Anthony Barnosky, Professor, Department of Integrative Biology, University of California-Berkeley
Dr. Barnosky studies how environmental change--such as global warming--affect ecosystems and evolution. Current projects focus on biogeography and biodiversity of mammals.
From the Field to the Lab
Dr. Barnosky collects fossil mammals and associated geological information from caves and rock outcrops to study the effects of environmental change at the local level, and compiles databases analyzed with geographic information systems to scale from the local up to the regional picture.
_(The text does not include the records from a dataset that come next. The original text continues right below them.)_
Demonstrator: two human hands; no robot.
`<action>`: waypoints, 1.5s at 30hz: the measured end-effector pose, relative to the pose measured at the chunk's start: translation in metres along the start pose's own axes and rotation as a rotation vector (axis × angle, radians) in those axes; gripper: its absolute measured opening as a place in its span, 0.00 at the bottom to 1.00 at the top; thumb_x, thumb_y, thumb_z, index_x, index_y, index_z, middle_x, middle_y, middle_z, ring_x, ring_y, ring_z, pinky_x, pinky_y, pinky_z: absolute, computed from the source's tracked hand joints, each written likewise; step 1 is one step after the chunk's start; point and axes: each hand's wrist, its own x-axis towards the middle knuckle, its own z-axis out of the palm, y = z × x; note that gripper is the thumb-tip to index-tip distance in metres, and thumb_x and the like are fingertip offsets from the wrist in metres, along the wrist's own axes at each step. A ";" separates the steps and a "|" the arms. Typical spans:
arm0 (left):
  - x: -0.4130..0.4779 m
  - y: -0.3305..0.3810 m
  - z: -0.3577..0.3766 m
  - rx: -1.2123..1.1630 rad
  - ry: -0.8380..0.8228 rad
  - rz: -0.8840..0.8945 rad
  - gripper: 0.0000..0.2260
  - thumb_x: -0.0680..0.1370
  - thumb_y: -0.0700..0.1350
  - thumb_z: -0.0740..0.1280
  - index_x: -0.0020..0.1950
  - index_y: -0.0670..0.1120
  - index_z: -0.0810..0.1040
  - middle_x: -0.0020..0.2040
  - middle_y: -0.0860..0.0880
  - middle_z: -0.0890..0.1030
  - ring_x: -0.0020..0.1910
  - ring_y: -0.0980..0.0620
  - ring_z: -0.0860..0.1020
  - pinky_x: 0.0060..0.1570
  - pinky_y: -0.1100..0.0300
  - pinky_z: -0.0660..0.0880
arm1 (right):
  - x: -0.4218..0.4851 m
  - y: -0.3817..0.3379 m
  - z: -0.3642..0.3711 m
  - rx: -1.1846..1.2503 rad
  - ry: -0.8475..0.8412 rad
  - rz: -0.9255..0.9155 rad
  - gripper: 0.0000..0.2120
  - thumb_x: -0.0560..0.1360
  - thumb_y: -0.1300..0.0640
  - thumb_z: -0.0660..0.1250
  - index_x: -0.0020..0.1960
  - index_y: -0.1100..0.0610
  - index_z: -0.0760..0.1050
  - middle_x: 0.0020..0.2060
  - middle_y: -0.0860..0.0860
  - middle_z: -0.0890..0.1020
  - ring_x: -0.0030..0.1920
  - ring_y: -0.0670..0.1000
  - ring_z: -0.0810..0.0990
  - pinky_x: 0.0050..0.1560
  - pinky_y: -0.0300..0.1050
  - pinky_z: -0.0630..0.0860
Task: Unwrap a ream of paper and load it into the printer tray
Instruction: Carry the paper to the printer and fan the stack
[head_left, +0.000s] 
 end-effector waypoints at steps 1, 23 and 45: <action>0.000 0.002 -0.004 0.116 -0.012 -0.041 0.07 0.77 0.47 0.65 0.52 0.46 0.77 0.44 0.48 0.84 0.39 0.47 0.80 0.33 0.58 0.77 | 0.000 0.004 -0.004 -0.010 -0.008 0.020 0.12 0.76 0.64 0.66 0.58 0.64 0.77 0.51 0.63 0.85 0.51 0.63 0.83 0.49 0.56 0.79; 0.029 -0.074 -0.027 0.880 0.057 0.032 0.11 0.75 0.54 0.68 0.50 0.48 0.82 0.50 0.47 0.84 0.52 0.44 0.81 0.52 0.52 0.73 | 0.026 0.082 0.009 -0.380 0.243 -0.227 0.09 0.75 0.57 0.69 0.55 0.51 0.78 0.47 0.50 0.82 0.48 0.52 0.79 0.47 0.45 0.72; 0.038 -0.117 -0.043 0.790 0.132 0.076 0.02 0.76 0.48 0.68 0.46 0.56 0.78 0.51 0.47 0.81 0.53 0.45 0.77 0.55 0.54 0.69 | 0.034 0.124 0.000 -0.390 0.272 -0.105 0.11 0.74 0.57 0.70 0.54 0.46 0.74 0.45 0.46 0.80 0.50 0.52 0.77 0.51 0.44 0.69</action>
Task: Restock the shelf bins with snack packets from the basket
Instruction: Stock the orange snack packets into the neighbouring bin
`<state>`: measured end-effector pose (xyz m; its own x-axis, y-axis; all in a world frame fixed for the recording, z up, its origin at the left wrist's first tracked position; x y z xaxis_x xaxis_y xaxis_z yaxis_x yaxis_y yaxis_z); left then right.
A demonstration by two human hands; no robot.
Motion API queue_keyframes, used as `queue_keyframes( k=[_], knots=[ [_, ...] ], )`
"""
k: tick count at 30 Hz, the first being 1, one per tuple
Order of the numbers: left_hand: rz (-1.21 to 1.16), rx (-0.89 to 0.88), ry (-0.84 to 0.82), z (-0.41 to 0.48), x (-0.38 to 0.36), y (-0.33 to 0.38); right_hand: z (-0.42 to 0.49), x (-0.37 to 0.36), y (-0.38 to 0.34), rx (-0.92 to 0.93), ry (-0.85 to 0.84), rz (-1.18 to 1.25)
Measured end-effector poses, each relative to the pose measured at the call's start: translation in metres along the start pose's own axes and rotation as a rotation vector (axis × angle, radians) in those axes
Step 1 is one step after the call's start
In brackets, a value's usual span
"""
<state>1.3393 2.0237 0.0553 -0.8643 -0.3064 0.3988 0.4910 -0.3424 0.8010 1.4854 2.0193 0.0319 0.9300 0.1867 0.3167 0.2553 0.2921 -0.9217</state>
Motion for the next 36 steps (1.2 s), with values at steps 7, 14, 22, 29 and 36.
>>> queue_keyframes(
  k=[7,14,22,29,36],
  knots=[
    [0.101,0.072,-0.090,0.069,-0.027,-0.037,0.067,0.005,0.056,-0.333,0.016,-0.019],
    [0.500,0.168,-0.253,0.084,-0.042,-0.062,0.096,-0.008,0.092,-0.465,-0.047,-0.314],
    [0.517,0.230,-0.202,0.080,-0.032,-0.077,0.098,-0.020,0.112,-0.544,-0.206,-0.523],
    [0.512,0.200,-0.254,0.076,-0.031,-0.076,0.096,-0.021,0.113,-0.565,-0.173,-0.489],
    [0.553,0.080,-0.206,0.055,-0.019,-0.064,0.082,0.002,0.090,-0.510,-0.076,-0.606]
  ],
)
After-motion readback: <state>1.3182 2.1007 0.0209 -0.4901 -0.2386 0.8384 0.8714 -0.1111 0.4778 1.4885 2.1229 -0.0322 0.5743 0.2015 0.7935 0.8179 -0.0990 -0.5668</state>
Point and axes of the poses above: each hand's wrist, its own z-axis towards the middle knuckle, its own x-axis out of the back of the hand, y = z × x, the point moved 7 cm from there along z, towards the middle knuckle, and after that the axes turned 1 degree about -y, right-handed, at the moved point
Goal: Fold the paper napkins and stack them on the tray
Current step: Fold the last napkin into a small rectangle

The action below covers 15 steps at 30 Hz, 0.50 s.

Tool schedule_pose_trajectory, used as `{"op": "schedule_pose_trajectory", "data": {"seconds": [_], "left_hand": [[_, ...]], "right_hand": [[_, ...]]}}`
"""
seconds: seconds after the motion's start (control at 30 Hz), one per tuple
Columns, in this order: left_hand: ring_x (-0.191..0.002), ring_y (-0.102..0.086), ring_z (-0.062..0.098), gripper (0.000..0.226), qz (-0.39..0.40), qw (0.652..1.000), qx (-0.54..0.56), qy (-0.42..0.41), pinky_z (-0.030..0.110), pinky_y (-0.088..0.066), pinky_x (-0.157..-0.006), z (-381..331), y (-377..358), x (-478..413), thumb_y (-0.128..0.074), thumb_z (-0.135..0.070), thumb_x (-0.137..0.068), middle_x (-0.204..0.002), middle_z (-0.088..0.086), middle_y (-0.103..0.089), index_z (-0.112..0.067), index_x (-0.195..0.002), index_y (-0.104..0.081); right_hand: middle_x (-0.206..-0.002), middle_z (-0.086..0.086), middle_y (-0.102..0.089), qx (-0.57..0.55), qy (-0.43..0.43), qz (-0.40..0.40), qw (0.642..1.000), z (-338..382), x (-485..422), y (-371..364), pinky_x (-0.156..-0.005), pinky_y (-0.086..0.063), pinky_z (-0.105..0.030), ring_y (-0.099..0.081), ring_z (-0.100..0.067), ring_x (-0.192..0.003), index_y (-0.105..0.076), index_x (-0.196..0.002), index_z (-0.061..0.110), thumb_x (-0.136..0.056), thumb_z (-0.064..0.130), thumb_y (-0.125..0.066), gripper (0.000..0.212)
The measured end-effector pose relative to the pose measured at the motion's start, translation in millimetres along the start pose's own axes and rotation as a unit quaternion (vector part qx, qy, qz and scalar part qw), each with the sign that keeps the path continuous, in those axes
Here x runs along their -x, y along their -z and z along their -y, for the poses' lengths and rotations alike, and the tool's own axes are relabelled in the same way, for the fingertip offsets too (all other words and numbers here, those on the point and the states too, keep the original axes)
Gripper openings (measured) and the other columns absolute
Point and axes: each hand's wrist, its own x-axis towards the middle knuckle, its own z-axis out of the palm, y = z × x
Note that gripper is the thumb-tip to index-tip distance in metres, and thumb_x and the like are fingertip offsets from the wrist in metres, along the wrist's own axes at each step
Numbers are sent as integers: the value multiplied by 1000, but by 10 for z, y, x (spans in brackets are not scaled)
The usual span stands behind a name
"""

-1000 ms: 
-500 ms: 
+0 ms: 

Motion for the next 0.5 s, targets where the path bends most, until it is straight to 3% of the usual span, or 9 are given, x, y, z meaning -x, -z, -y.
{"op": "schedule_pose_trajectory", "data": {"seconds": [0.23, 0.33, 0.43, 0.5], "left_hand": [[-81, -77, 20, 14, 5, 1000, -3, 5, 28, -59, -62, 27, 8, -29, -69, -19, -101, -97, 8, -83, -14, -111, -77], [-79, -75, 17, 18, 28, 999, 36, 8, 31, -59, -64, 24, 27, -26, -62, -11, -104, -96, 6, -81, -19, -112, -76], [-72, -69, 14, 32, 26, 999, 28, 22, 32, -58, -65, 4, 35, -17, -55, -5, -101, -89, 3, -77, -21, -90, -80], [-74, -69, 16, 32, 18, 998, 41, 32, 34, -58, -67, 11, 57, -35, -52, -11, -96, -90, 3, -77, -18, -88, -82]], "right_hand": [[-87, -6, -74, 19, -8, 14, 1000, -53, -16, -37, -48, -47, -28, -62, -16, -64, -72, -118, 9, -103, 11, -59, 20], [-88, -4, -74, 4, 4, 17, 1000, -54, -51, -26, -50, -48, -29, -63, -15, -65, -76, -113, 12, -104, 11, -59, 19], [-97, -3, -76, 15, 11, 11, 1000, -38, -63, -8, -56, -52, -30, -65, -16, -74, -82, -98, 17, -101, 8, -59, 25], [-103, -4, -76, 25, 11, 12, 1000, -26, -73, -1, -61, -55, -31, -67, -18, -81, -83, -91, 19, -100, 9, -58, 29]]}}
Fossil communities are compared with modern ones in the same area to understand the natural range of variation in ecological systems, and to sort out the effects of human impacts.
These faunal patterns are compared with independently identified changes in the physical environment to test various evolutionary and biogeographic predictions.
Fossils, MIOMAP, and Global Climate Change
Several projects in Dr. Barnosky's lab use paleontology as the basis for understanding how global climate change affects species richness and other attributes of biotic communities, and to inform conservation biology.
One of those projects is MIOMAP, which seeks to understand how mammals of the western United States responded to environmental changes that range in time from 30 million years ago to the present, examining different scales of change from major mountain-building events to climate changes that are in process now.
Dr. Barnosky also investigates Pleistocene fauna in California and the Rocky Mountains to help predict biotic effects of global warming.
Future work of Dr. Barnosky aims to build more seamless linkages between paleoecology and ecology in ways that are useful in predicting the effects of future global change.